▸ Work to be completed:
How many lines in the records below hold the string "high"? Please answer with the number and nothing more.

▸ Exercise input:
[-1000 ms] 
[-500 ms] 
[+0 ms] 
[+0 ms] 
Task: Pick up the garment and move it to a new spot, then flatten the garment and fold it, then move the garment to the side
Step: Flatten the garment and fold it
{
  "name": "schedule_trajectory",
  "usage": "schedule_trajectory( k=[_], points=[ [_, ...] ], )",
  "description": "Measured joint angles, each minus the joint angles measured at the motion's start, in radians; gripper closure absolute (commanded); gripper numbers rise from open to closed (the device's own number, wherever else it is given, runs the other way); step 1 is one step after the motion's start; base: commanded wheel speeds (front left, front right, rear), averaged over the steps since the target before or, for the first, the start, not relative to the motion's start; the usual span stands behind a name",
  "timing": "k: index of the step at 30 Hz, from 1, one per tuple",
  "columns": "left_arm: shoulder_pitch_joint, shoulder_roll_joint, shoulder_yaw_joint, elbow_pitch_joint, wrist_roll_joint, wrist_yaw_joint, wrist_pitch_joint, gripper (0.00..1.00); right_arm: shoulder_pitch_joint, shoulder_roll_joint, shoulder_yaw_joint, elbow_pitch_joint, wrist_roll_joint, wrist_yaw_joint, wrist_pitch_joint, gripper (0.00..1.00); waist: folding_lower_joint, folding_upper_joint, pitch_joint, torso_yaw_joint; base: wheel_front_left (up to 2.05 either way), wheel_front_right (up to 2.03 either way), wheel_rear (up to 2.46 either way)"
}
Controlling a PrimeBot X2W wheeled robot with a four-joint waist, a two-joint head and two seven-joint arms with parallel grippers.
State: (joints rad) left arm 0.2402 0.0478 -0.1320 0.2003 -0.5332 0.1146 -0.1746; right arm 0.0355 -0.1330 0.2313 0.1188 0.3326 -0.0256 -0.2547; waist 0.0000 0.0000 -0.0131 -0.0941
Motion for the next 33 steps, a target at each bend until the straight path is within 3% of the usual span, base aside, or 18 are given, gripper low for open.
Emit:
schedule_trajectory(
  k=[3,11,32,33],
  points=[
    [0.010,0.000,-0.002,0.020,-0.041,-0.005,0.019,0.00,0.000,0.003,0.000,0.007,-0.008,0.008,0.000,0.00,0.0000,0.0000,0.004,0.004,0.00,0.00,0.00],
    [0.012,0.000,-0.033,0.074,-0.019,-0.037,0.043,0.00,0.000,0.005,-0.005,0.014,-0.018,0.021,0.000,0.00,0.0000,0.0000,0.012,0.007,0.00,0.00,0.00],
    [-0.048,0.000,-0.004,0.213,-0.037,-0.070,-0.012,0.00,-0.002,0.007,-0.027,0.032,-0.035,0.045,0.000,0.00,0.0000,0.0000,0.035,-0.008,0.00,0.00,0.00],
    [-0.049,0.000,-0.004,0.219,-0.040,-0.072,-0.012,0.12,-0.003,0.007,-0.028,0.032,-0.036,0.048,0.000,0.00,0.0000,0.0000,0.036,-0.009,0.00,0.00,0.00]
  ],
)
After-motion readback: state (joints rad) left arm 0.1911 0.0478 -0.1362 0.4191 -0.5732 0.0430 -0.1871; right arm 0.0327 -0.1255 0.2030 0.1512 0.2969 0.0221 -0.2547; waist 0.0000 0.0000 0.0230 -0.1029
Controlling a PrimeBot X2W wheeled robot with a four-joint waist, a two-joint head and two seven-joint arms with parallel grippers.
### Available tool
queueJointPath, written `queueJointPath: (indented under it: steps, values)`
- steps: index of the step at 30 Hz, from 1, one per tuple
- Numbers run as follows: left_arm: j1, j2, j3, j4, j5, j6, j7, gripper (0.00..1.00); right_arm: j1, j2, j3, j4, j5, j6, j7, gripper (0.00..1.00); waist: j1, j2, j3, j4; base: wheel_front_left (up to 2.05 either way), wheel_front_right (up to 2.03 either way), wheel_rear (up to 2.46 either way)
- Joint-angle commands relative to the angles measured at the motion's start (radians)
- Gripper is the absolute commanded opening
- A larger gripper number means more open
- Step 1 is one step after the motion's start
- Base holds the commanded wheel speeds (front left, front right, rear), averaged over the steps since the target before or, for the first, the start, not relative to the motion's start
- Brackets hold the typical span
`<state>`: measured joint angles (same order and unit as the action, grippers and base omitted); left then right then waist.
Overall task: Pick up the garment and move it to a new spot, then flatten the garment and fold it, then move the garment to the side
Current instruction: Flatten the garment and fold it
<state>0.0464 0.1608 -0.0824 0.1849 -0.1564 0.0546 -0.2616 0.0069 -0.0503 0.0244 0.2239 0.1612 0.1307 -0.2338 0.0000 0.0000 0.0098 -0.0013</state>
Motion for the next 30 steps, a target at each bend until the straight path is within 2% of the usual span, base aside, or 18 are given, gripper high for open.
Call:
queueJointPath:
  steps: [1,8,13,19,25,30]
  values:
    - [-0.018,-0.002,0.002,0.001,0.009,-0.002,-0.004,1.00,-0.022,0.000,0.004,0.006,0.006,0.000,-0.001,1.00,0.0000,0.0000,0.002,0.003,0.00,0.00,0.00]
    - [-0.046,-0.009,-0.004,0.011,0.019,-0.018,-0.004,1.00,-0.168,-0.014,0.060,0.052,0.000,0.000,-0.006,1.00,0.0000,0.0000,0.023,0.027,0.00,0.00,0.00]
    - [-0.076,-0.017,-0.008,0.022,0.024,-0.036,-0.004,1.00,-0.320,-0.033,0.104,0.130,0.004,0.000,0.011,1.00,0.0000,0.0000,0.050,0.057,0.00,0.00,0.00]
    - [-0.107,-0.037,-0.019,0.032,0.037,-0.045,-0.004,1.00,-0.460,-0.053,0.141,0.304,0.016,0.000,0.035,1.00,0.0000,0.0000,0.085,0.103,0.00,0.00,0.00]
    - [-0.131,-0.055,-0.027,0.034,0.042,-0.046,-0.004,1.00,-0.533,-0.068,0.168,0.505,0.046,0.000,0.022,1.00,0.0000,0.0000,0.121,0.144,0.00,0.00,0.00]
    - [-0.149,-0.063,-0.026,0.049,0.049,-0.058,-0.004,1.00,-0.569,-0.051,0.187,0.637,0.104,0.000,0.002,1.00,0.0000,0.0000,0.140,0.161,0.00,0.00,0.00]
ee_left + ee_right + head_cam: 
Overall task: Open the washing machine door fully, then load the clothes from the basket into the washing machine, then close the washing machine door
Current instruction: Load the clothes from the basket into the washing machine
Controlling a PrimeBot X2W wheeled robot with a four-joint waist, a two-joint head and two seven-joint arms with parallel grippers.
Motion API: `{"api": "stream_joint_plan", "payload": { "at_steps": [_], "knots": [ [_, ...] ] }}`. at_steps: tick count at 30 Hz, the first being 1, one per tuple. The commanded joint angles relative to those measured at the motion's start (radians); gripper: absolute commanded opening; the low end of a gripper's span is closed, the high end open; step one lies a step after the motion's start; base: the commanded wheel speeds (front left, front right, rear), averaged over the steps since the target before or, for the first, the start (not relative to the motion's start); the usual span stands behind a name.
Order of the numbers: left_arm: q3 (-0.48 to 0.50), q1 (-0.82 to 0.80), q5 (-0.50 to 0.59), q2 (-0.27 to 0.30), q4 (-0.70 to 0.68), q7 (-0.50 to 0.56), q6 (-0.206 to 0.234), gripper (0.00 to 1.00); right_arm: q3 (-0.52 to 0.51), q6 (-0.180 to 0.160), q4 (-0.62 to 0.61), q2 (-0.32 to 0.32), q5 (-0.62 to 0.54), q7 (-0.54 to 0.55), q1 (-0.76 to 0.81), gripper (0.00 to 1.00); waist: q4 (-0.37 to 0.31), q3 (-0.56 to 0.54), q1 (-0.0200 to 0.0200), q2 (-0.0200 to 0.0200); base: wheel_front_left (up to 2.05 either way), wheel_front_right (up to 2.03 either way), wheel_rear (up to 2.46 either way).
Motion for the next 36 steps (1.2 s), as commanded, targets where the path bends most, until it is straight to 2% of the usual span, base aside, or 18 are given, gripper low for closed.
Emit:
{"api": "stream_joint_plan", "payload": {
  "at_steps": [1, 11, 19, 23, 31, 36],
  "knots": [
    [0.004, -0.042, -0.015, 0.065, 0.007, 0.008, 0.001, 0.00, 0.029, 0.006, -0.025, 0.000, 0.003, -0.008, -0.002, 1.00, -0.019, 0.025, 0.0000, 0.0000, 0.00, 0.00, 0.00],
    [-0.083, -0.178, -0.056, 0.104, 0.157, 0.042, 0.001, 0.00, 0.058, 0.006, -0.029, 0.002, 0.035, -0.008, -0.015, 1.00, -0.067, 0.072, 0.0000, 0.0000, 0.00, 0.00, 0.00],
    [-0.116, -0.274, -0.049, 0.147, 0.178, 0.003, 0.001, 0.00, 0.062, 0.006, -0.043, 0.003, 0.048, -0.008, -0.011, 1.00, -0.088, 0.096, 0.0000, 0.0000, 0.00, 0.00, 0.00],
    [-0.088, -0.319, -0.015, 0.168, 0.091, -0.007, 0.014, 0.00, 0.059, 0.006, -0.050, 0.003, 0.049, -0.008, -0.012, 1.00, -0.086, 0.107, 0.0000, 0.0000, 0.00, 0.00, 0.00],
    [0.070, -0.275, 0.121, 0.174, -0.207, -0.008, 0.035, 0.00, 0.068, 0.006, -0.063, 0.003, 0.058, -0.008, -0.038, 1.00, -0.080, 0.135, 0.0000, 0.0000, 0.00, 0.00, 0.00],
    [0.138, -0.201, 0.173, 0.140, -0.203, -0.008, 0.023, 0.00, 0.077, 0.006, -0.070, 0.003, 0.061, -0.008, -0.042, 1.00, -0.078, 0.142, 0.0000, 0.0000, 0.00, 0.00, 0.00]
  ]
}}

▸ Completed task:
2